START DATASET EXCERPT
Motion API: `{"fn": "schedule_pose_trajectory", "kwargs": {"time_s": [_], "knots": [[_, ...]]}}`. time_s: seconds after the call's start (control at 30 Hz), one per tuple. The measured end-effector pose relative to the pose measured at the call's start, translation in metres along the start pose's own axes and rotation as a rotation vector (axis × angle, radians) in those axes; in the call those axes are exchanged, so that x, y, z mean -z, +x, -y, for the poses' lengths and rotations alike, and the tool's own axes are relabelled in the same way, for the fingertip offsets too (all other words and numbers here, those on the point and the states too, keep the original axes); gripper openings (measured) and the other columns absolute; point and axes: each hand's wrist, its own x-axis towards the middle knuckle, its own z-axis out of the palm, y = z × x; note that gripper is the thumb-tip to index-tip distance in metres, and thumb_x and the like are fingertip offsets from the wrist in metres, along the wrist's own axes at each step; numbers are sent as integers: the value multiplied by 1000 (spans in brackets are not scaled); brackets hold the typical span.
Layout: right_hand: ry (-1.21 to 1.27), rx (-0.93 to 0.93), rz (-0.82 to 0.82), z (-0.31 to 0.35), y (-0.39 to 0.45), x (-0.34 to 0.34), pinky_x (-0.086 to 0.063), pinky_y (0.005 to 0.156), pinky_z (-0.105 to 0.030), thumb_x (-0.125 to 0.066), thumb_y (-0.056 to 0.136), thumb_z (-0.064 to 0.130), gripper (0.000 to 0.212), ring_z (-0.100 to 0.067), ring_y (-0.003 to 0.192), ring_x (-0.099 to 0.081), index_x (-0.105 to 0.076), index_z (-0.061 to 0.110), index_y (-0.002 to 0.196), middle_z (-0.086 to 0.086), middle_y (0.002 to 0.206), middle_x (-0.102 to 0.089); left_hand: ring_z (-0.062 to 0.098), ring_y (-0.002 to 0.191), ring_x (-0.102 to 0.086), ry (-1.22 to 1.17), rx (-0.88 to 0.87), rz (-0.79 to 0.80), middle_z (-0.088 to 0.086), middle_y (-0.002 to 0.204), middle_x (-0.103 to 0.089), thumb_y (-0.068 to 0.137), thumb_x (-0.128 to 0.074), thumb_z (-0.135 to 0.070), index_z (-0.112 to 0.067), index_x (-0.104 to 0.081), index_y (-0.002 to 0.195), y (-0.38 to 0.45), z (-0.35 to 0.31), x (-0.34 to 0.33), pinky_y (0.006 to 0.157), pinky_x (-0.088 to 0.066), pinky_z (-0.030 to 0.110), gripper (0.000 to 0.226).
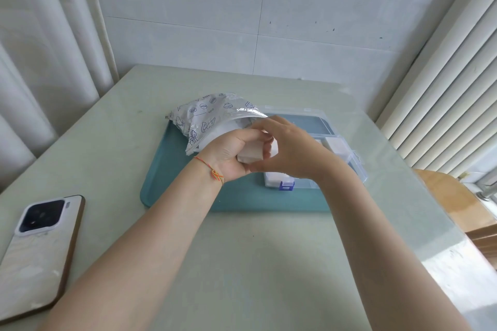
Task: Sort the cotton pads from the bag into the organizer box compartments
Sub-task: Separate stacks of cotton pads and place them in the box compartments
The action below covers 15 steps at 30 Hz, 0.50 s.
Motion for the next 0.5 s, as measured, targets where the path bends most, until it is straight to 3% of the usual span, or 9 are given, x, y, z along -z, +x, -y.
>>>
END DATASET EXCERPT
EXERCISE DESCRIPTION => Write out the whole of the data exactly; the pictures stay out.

TASK ANSWER =>
Motion API: `{"fn": "schedule_pose_trajectory", "kwargs": {"time_s": [_], "knots": [[_, ...]]}}`. time_s: seconds after the call's start (control at 30 Hz), one per tuple. The measured end-effector pose relative to the pose measured at the call's start, translation in metres along the start pose's own axes and rotation as a rotation vector (axis × angle, radians) in those axes; in the call those axes are exchanged, so that x, y, z mean -z, +x, -y, for the poses' lengths and rotations alike, and the tool's own axes are relabelled in the same way, for the fingertip offsets too (all other words and numbers here, those on the point and the states too, keep the original axes); gripper openings (measured) and the other columns absolute; point and axes: each hand's wrist, its own x-axis towards the middle knuckle, its own z-axis out of the palm, y = z × x; note that gripper is the thumb-tip to index-tip distance in metres, and thumb_x and the like are fingertip offsets from the wrist in metres, along the wrist's own axes at each step; numbers are sent as integers: the value multiplied by 1000 (spans in brackets are not scaled); brackets hold the typical span.
Layout: right_hand: ry (-1.21 to 1.27), rx (-0.93 to 0.93), rz (-0.82 to 0.82), z (-0.31 to 0.35), y (-0.39 to 0.45), x (-0.34 to 0.34), pinky_x (-0.086 to 0.063), pinky_y (0.005 to 0.156), pinky_z (-0.105 to 0.030), thumb_x (-0.125 to 0.066), thumb_y (-0.056 to 0.136), thumb_z (-0.064 to 0.130), gripper (0.000 to 0.212), ring_z (-0.100 to 0.067), ring_y (-0.003 to 0.192), ring_x (-0.099 to 0.081), index_x (-0.105 to 0.076), index_z (-0.061 to 0.110), index_y (-0.002 to 0.196), middle_z (-0.086 to 0.086), middle_y (0.002 to 0.206), middle_x (-0.102 to 0.089); left_hand: ring_z (-0.062 to 0.098), ring_y (-0.002 to 0.191), ring_x (-0.102 to 0.086), ry (-1.22 to 1.17), rx (-0.88 to 0.87), rz (-0.79 to 0.80), middle_z (-0.088 to 0.086), middle_y (-0.002 to 0.204), middle_x (-0.103 to 0.089), thumb_y (-0.068 to 0.137), thumb_x (-0.128 to 0.074), thumb_z (-0.135 to 0.070), index_z (-0.112 to 0.067), index_x (-0.104 to 0.081), index_y (-0.002 to 0.195), y (-0.38 to 0.45), z (-0.35 to 0.31), x (-0.34 to 0.33), pinky_y (0.006 to 0.157), pinky_x (-0.088 to 0.066), pinky_z (-0.030 to 0.110), gripper (0.000 to 0.226).
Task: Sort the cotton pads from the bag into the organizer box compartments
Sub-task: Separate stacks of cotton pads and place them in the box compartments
The action below covers 15 steps at 30 Hz, 0.50 s.
Motion for the next 0.5 s, as measured, targets where the path bends most, until it is straight to 3% of the usual span, or 9 are given, x, y, z along -z, +x, -y.
>>>

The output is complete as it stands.